Re: Low hanging fruit in lazy-XID-assignment patch?

From: "Florian G(dot) Pflug" <fgp(at)phlo(dot)org>
To: Tom Lane <tgl(at)sss(dot)pgh(dot)pa(dot)us>
Cc: pgsql-hackers(at)postgresql(dot)org
Subject: Re: Low hanging fruit in lazy-XID-assignment patch?
Date: 2007-09-07 19:25:48
Message-ID: 46E1A5BC.50900@phlo.org
Views: Raw Message | Whole Thread | Download mbox | Resend email
Thread:
Lists: pgsql-hackers

Tom Lane wrote:
> I've spent the past hour or so trying to consolidate the comments in
> GetSnapshotData and related places into a single chunk of text to be
> added to src/backend/access/transam/README. Attached is what I have so
> far --- this incorporates the idea of not taking ProcArrayLock to exit
> an XID-less transaction, but not yet Florian's idea. I think it'd get
> simpler if we changed to that, but am posting this for comments.

> Interlocking transaction begin, transaction end, and snapshots
> --------------------------------------------------------------
>
> We try hard to minimize the amount of overhead and lock contention involved
> in the frequent activities of beginning/ending a transaction and taking a
> snapshot. Unfortunately, we must have some interlocking for this, because
> it is critical that all backends agree on the commit order of transactions.
This is actually still a slightly stronger requirement than what we really
need I think.

To simplify the following discussion, "A -> B" shall mean that transaction A saw
B as committed. Conversely, "A !> B" shall mean that A treats B as in-progress.
If A was in read-committed mode, the visibility refers to the latest snapshot
that A used.

Now assume A and B commit at nearly the same time, and for two other
transactions C and D the following holds:
C -> A, C !> B but
D !> A, D -> B.

This would violate the requirement that the commit order is globally
agreed upon, yet as long as both A !> B and B !> A holds, there is no
conflict. (Note that if A and B are serializable, A !> B && B !> A
implies that A and B cannot have touched the same record and have
both committed - one would have been aborted due to a
SerializationError).

I must admit, though, that this is a quite academic case, since the
prerequisite A !> B and B !> A is something we have no control over
for read-committed transactions - who knows when they might have taken
their last snapshot...

Still, I wanted to mention this because I believe that the minimal
requirement that we actually *need* to enforce is
A -> B and B -> C imply A -> C. (T1)

The actual implementation will probably always have to enforce
something slightly stronger, but it's still nice to know the
minimal guarantee needed to be able to judge correctness.
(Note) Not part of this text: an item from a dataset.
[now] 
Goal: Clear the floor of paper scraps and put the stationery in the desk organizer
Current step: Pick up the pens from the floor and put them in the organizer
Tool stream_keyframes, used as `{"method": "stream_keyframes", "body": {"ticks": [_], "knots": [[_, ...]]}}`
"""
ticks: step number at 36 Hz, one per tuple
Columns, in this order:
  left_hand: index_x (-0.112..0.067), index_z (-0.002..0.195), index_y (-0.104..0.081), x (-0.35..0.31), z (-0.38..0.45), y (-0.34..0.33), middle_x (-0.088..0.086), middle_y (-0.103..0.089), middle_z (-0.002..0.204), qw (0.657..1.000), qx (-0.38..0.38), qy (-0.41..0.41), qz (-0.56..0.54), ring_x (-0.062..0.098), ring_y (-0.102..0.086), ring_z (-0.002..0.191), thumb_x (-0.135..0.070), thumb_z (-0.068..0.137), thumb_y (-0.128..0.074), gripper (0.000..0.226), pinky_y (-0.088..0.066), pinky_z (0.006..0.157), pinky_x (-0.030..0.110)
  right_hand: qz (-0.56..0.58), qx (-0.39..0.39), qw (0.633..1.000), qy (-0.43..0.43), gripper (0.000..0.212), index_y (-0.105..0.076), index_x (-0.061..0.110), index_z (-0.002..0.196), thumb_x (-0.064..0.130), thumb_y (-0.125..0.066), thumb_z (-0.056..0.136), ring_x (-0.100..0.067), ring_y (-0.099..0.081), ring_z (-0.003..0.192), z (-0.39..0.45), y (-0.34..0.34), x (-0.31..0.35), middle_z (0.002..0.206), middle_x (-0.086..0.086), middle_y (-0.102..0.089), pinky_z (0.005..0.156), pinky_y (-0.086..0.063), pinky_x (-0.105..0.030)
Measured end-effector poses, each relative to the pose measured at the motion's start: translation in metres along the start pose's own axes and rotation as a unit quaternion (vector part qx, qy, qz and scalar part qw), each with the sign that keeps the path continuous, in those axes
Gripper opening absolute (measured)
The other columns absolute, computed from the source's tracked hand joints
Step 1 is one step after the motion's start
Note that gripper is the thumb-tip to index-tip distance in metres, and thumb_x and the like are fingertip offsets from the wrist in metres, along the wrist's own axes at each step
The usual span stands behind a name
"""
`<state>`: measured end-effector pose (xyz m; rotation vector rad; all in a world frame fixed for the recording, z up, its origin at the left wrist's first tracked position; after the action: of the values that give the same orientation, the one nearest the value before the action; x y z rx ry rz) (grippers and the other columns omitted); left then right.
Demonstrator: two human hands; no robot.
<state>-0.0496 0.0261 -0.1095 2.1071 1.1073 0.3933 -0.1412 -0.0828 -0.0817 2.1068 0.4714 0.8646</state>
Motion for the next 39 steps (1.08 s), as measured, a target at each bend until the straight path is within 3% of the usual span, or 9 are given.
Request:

> For example, suppose an UPDATE in xact A is blocked by xact B's prior
> update of the same row, and xact B is doing commit while xact C gets a
> snapshot. Xact A can complete and commit as soon as B releases its locks.
> If xact C's GetSnapshotData sees xact B as still running, then it had
> better see xact A as still running as well, or it will be able to see two
> tuple versions - one deleted by xact B and one inserted by xact A.
In my notation this becomes: A -> B and C !> B implies C !> A.
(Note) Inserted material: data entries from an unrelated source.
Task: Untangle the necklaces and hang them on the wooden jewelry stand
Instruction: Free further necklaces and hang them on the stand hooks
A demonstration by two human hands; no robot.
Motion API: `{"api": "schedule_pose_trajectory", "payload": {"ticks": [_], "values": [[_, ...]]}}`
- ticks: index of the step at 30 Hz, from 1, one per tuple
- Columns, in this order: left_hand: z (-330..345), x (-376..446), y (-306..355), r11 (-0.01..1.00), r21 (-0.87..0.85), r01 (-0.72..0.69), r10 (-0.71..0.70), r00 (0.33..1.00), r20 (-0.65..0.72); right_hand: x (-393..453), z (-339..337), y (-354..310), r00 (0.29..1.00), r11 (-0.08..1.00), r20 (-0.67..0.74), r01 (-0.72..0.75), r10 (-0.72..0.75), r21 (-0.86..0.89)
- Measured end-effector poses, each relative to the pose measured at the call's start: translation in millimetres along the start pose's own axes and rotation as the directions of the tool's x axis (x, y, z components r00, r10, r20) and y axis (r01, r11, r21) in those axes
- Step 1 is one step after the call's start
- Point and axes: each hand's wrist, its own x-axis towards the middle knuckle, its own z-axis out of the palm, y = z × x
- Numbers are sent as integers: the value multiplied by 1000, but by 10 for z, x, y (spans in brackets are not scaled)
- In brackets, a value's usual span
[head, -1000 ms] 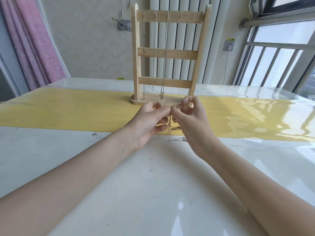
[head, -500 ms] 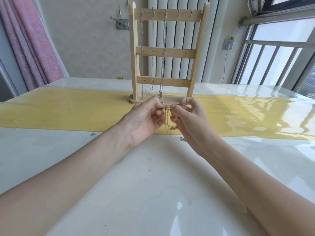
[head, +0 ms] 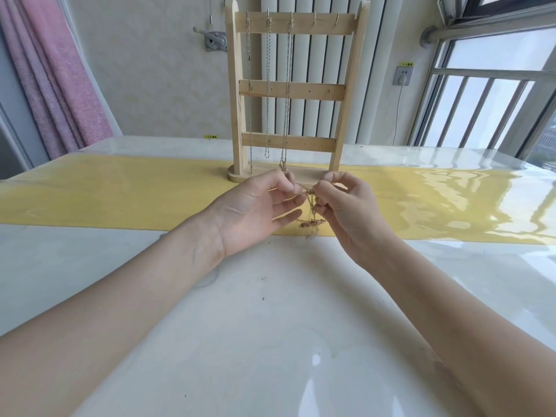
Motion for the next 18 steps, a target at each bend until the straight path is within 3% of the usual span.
{"api": "schedule_pose_trajectory", "payload": {"ticks": [7, 13, 18], "values": [[-25, 42, 51, 952, -237, -193, 136, 962, -236, 59, -103, 39, 991, 993, -81, -98, 102, 60], [23, 34, 34, 948, -254, -191, 142, 970, -199, 52, -64, 36, 974, 958, 21, -225, 224, 179], [34, 18, 26, 980, -127, -154, 136, 981, -139, 41, -59, -10, 920, 851, 135, -391, 367, 351]]}}
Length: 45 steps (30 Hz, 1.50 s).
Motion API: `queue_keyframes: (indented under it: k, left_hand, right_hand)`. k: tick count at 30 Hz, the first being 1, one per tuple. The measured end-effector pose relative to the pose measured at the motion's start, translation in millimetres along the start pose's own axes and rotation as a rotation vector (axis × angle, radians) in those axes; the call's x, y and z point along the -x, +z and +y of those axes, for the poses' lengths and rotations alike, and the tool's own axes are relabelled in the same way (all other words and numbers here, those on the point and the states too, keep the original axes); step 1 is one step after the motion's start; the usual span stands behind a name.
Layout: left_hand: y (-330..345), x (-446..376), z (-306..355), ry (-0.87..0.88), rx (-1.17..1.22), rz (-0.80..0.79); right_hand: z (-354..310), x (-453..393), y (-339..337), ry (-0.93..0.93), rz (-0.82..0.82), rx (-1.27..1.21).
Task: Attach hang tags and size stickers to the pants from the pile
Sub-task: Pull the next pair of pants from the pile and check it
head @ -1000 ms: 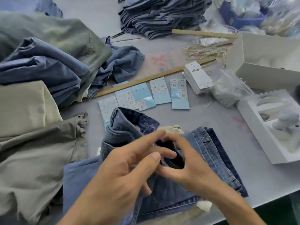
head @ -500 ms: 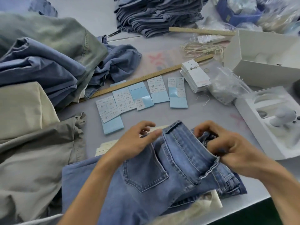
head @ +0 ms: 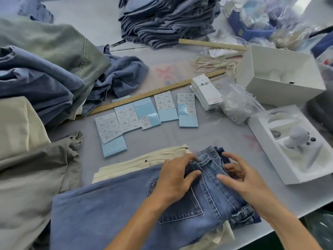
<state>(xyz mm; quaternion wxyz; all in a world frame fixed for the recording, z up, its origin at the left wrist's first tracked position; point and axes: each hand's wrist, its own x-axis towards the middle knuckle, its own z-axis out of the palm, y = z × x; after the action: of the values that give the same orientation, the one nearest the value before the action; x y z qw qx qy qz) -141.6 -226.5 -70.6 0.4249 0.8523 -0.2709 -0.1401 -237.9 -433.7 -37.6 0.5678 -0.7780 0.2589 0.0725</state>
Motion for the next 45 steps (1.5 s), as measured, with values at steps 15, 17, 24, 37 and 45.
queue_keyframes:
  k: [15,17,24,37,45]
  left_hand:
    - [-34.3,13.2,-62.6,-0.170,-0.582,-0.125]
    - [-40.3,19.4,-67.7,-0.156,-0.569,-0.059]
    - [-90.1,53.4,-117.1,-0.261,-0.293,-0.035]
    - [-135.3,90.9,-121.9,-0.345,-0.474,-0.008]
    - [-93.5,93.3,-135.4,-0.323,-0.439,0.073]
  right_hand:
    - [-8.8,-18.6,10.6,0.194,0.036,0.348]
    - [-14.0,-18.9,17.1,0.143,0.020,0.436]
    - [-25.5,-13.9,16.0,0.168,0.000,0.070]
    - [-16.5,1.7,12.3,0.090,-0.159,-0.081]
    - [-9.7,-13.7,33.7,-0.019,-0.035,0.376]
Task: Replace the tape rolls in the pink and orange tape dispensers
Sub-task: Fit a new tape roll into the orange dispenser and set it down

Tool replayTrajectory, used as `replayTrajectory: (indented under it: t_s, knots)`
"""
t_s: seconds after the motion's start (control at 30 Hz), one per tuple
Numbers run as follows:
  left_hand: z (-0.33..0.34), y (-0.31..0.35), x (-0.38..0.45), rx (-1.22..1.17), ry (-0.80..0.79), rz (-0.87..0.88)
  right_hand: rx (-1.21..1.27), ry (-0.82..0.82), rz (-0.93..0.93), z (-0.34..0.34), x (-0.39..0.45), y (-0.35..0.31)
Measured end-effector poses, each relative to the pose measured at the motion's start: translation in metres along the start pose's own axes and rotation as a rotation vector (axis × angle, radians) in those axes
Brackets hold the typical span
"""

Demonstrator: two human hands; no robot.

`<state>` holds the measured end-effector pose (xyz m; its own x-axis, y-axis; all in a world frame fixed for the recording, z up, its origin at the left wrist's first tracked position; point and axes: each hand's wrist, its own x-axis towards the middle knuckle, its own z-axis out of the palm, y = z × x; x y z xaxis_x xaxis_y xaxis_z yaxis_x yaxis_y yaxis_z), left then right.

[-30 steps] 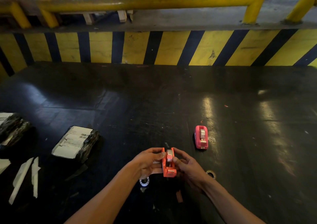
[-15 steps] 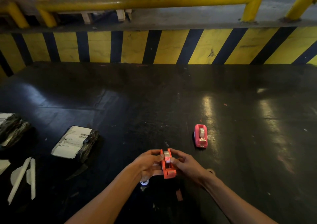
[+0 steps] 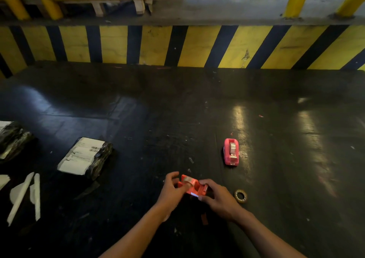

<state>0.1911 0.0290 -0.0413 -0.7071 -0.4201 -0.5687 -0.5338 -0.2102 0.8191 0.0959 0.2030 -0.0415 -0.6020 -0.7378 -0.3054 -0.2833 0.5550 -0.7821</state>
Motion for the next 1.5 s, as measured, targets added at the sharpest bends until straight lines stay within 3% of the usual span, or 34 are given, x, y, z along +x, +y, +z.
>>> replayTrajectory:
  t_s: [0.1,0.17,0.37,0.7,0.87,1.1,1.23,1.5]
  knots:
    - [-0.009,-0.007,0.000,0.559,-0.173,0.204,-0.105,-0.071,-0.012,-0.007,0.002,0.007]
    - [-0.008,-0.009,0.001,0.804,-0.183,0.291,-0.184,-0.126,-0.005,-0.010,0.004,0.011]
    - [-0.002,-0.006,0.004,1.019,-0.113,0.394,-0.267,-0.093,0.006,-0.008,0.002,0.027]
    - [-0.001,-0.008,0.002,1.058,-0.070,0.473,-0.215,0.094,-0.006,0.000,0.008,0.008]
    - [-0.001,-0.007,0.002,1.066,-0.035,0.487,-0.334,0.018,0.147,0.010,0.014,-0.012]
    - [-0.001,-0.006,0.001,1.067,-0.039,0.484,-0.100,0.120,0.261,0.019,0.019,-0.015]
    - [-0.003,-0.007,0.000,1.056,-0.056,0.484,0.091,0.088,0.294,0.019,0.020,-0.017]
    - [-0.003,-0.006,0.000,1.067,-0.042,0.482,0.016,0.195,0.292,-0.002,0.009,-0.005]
This then follows from (T1) - Assume that A -> B, C !> B but C -> A,
then with (A) C -> B follows from C -> A and A -> B, which contradicts
C !> B.

> We
> enforce this by not allowing any transaction to exit the set of running
> transactions while a snapshot is being taken. (This rule is probably
> stronger than necessary, but see the next problem.) The implementation
> of this is that GetSnapshotData takes the ProcArrayLock in shared mode
> (thereby allowing multiple backends to take snapshots in parallel), but
> xact.c must take the ProcArrayLock in exclusive mode while clearing
> MyProc->xid at transaction end (either commit or abort).
Agreed. We *do* enforce a strict global ordering of committs and snapshots.
This then guarantees (T1) because if A -> B and B -> C, than A *must*
have taken it's snapshot after B committed, and B in turn *must* have
taken it's snapshot after C committed, so surely A -> C will hold too.
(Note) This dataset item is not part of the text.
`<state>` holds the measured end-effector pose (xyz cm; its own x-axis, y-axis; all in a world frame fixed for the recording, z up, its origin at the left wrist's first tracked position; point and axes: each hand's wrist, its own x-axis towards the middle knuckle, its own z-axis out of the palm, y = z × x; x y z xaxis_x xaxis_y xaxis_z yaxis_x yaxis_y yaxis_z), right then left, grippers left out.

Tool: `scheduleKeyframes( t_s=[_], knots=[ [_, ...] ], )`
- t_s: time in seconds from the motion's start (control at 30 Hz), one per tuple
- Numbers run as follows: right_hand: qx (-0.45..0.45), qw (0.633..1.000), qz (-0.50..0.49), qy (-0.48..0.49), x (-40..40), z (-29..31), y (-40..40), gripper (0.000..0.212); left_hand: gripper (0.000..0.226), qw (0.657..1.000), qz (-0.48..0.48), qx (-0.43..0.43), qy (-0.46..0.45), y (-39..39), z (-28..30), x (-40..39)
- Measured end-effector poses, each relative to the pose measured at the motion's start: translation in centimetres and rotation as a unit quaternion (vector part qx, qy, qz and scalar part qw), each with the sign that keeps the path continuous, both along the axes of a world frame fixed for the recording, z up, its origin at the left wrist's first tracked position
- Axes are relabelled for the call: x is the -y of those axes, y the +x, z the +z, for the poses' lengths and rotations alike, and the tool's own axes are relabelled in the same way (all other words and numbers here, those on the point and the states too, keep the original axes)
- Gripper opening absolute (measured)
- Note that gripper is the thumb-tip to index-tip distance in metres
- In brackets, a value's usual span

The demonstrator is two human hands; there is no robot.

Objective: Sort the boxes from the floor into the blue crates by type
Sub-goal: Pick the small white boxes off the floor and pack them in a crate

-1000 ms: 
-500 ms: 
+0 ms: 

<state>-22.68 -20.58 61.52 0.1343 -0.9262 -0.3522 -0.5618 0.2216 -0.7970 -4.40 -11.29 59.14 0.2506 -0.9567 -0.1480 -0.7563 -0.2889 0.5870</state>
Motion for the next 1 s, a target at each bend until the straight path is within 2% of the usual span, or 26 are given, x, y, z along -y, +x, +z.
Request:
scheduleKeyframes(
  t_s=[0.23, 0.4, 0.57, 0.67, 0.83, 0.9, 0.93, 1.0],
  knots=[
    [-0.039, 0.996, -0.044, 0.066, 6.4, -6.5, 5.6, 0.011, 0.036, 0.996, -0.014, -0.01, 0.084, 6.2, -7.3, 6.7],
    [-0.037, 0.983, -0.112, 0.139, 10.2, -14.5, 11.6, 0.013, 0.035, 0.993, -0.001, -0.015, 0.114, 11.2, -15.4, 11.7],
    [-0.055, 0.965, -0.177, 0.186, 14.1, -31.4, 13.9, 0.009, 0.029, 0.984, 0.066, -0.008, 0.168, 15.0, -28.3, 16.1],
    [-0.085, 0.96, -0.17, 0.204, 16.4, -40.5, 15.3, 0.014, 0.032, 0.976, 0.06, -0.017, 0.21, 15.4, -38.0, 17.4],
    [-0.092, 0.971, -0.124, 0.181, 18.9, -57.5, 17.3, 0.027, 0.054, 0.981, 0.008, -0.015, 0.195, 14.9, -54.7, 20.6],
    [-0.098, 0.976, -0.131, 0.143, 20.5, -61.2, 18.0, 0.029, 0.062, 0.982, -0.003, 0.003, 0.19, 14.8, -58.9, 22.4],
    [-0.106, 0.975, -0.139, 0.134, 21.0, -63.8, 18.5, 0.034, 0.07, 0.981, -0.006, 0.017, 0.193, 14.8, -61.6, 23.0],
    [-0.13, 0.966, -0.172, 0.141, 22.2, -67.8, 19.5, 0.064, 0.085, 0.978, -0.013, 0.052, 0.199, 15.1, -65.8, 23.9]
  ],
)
> Here is another variant of the risk scenario:
>
> 1. Xact A is running (in Read Committed mode).
> 2. Xact C's GetSnapshotData reads next transaction ID into xmax, then is
> swapped out before it can acquire ProcArrayLock.
> 3. Xact B gets new XID (>= C's xmax), makes changes and commits.
> 4. Xact A changes some row R changed by xact B and commits.
> 5. Xact C finishes getting its snapshot data. It sees xact A as done,
> but sees xact B as still running (since B >= xmax).
>
> Now C will see R changed by xact B and then xact A, *but* does not see
> other changes made by xact B. If C is supposed to be in Serializable mode,
> this is wrong.
I never really grasped why we need to assume serializable here - this seems
wrong if C is read-committed too. Seeing only half of a transaction's changes
can never be right, can it?

> To prevent this it is necessary that GetSnapshotData acquire ProcArrayLock
> before it calls ReadNewTransactionId. This prevents xact A from exiting
> the set of running transactions seen by xact C. Therefore both A and B
> will be seen as still running => no inconsistency.
Another point of view is that determining the xmax of a snapshot really *is*
part of taking the snapshot. Since we already obtained that we need to
serialize snapshotting and committing, it follows that we must not allow
committs to happen between the time we take the xmax and the time we
complete the snapshot.

> In short, then, the rule is that no transactions may exit the set of
> currently-running transactions between the time we fetch xmax and the time
> we finish building our snapshot. However, this restriction only applies
> to transactions that have an XID --- read-only transactions can end without
> acquiring ProcArrayLock, since they don't affect anyone else's snapshot.
Yes, they completely fall out of the picture, because nobody ever cares if
they even committed.

> We must also require GetNewTransactionId to store the new XID into the
> shared ProcArray before releasing XidGenLock. This ensures that when
> GetSnapshotData calls ReadNewTransactionId (which also takes XidGenLock),
> all active XIDs before the returned value of nextXid are already present in
> the ProcArray and can't be missed by GetSnapshotData. Unfortunately, we
> can't have GetNewTransactionId take ProcArrayLock to do this, else it could
> deadlock against GetSnapshotData. Therefore, we simply let
> GetNewTransactionId store into MyProc->xid without any lock. We are
> thereby relying on fetch/store of an XID to be atomic, else other backends
> might see a partially-set XID. (NOTE: for multiprocessors that need
> explicit memory access fence instructions, this means that
> acquiring/releasing XidGenLock is just as necessary as acquiring/releasing
> ProcArrayLock for GetSnapshotData to ensure it sees up-to-date xid fields.)
> This also means that readers of the ProcArray xid fields must be careful to
> fetch a value only once, rather than assume they can read it multiple times
> and get the same answer each time.
In other words: It won't do for transaction to acquire an xid, then go into
hiding, and later suddenly reappear and start storing it's rather old xid
somewhere.
Or, again, differently put: When we take a snapshot we must be sure that any
xid < our xmax is either not in use anymore, or shows up in the proc array.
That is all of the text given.